Data entries:

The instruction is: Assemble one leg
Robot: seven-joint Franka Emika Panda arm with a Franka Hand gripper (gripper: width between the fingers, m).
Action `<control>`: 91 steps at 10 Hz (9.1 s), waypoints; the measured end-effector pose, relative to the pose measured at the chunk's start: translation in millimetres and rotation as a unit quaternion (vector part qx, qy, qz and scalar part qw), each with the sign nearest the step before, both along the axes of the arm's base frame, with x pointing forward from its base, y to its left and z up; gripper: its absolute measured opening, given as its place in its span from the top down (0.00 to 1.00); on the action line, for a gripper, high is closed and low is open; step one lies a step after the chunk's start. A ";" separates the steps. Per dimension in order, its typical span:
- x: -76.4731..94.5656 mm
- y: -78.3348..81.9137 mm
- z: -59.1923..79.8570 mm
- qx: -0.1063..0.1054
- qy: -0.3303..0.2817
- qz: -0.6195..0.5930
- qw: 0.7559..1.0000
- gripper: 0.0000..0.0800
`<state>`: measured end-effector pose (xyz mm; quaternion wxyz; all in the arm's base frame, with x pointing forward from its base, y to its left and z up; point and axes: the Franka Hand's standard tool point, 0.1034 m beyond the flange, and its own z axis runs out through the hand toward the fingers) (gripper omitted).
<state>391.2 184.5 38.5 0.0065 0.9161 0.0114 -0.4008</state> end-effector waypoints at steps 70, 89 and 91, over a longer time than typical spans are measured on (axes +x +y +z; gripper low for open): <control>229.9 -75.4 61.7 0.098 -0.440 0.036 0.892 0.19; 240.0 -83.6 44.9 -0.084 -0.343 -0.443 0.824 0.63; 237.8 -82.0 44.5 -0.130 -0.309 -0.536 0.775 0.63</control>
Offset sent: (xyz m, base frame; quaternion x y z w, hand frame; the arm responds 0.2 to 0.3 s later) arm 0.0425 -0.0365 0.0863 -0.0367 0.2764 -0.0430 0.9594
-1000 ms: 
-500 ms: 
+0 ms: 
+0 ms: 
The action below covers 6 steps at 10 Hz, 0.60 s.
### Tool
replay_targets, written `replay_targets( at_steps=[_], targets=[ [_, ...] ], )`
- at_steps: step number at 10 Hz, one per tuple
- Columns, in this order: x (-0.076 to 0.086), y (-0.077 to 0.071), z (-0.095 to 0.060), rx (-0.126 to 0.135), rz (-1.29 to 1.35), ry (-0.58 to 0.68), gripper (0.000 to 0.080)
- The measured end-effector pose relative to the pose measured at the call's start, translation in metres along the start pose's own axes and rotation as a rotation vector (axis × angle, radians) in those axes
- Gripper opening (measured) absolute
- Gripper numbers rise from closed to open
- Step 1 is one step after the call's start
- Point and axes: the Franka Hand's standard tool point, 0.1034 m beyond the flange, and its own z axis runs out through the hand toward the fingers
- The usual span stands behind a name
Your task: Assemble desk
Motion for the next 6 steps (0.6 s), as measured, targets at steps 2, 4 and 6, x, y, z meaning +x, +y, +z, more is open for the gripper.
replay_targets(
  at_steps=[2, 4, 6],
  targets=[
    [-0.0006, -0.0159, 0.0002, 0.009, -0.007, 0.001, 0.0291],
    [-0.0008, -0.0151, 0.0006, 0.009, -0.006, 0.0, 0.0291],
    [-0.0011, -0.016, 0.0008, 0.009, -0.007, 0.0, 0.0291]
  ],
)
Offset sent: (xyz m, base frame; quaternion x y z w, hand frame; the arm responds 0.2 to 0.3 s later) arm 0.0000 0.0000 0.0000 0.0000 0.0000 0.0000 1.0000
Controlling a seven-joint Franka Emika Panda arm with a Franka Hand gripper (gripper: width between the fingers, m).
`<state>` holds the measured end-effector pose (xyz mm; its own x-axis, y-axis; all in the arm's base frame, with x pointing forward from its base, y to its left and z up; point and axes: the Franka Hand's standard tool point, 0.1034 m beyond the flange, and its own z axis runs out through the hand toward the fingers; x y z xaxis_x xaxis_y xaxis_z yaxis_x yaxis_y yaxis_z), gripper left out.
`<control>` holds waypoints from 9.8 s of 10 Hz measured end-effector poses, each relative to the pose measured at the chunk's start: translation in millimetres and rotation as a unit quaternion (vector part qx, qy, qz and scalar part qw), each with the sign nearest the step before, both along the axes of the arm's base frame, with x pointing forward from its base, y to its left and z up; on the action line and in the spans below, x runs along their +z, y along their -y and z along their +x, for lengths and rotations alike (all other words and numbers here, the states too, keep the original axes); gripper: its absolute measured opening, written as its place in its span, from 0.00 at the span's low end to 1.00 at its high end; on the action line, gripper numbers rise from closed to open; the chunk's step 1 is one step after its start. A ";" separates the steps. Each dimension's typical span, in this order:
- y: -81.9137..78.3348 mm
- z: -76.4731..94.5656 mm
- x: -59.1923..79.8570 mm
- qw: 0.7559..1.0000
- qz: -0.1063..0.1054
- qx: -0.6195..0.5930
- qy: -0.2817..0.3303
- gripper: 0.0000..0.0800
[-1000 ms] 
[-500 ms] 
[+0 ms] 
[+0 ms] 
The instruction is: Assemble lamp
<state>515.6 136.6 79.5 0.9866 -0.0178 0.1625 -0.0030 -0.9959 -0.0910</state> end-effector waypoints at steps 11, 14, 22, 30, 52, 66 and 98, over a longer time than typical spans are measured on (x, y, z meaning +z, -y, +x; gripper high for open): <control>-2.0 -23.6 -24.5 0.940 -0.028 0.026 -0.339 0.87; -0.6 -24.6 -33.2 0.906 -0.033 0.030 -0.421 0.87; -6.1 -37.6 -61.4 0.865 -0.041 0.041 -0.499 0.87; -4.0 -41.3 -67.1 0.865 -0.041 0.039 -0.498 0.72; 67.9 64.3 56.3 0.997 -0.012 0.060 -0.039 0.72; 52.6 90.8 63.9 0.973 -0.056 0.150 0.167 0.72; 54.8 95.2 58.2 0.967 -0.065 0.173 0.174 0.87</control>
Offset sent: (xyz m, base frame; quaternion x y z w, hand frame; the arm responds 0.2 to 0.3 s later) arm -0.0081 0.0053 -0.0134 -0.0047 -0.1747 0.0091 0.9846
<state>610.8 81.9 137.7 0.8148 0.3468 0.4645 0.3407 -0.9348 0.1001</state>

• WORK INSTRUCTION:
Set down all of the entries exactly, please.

• OUTPUT OF THE EXERCISE:
The instruction is: Assemble one leg
Robot: seven-joint Franka Emika Panda arm with a Franka Hand gripper (gripper: width between the fingers, m).
Action `<control>`: 91 steps at 10 Hz (9.1 s), waypoints; the measured end-effector pose, relative to the pose measured at the chunk's start: translation in millimetres and rotation as a unit quaternion (vector part qx, qy, qz and scalar part qw), each with the sign nearest the step before, both along the axes of the arm's base frame, with x pointing forward from its base, y to its left and z up; gripper: its absolute measured opening, given as its place in its span from the top down (0.00 to 1.00); on the action line, for a gripper, high is closed and low is open; step one lies a step after the chunk's start. A ";" separates the steps. Per dimension in order, its typical span:
- x: -76.4731..94.5656 mm
- y: -78.3348..81.9137 mm
- z: -59.1923..79.8570 mm
- qx: -0.1063..0.1054
- qy: -0.3303..0.2817
- qz: -0.6195..0.5930
- qw: 0.7559..1.0000
- gripper: 0.0000..0.0800
`<state>`: measured end-effector pose (xyz mm; quaternion wxyz; all in the arm's base frame, with x pointing forward from its base, y to its left and z up; point and axes: the Franka Hand's standard tool point, 0.1034 m beyond the flange, and its own z axis runs out through the hand toward the fingers) (gripper omitted).
<state>391.2 184.5 38.5 0.0065 0.9161 0.0114 -0.4008</state> end-effector waypoints at steps 70, 89 and 91, over a longer time than typical spans are measured on (axes +x +y +z; gripper low for open): <control>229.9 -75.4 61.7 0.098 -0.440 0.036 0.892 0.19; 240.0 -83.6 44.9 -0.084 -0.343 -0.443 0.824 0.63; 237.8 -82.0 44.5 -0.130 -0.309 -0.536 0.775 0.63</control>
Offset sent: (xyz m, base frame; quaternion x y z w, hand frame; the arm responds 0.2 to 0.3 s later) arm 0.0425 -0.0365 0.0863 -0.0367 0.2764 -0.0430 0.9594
-1000 ms: 
-500 ms: 
+0 ms: 
+0 ms: 
The action below covers 6 steps at 10 Hz, 0.60 s.
### Tool
replay_targets, written `replay_targets( at_steps=[_], targets=[ [_, ...] ], )`
- at_steps: step number at 10 Hz, one per tuple
- Columns, in this order: x (-0.076 to 0.086), y (-0.077 to 0.071), z (-0.095 to 0.060), rx (-0.126 to 0.135), rz (-1.29 to 1.35), ry (-0.58 to 0.68), gripper (0.000 to 0.080)
- The measured end-effector pose relative to the pose measured at the call's start, translation in metres along the start pose's own axes and rotation as a rotation vector (axis × angle, radians) in those axes
- Gripper opening (measured) absolute
- Gripper numbers rise from closed to open
- Step 1 is one step after the call's start
- Point and axes: the Franka Hand's standard tool point, 0.1034 m beyond the flange, and its own z axis runs out through the hand toward the fingers
- The usual span stands behind a name
Your task: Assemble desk
Motion for the next 6 steps (0.6 s), as measured, targets at steps 2, 4 and 6, x, y, z meaning +x, +y, +z, more is open for the gripper.
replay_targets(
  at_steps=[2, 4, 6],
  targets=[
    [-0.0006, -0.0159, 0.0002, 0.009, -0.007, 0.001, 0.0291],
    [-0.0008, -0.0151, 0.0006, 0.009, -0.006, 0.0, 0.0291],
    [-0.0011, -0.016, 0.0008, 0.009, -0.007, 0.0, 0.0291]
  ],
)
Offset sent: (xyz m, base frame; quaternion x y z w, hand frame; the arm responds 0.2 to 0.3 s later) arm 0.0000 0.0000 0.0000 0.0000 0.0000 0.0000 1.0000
Controlling a seven-joint Franka Emika Panda arm with a Franka Hand gripper (gripper: width between the fingers, m).
`<state>` holds the measured end-effector pose (xyz mm; its own x-axis, y-axis; all in the arm's base frame, with x pointing forward from its base, y to its left and z up; point and axes: the Franka Hand's standard tool point, 0.1034 m beyond the flange, and its own z axis runs out through the hand toward the fingers; x y z xaxis_x xaxis_y xaxis_z yaxis_x yaxis_y yaxis_z), gripper left out.
`<control>` holds waypoints from 9.8 s of 10 Hz measured end-effector poses, each relative to the pose measured at the chunk's start: translation in millimetres and rotation as a unit quaternion (vector part qx, qy, qz and scalar part qw), each with the sign nearest the step before, both along the axes of the arm's base frame, with x pointing forward from its base, y to its left and z up; on the action line and in the spans below, x runs along their +z, y along their -y and z along their +x, for lengths and rotations alike (all other words and numbers here, the states too, keep the original axes); gripper: its absolute measured opening, written as its place in its span, from 0.00 at the span's low end to 1.00 at its high end; on the action line, gripper numbers rise from closed to open; the chunk's step 1 is one step after its start. A ";" separates the steps. Each dimension's typical span, in this order:
- y: -81.9137..78.3348 mm
- z: -76.4731..94.5656 mm
- x: -59.1923..79.8570 mm
- qw: 0.7559..1.0000
- qz: -0.1063..0.1054
- qx: -0.6195..0.5930
- qy: -0.2817..0.3303
- gripper: 0.0000..0.0800
[-1000 ms] 
[-500 ms] 
[+0 ms] 
[+0 ms] 
The instruction is: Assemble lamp
<state>515.6 136.6 79.5 0.9866 -0.0178 0.1625 -0.0030 -0.9959 -0.0910</state> end-effector waypoints at steps 11, 14, 22, 30, 52, 66 and 98, over a longer time than typical spans are measured on (x, y, z meaning +z, -y, +x; gripper high for open): <control>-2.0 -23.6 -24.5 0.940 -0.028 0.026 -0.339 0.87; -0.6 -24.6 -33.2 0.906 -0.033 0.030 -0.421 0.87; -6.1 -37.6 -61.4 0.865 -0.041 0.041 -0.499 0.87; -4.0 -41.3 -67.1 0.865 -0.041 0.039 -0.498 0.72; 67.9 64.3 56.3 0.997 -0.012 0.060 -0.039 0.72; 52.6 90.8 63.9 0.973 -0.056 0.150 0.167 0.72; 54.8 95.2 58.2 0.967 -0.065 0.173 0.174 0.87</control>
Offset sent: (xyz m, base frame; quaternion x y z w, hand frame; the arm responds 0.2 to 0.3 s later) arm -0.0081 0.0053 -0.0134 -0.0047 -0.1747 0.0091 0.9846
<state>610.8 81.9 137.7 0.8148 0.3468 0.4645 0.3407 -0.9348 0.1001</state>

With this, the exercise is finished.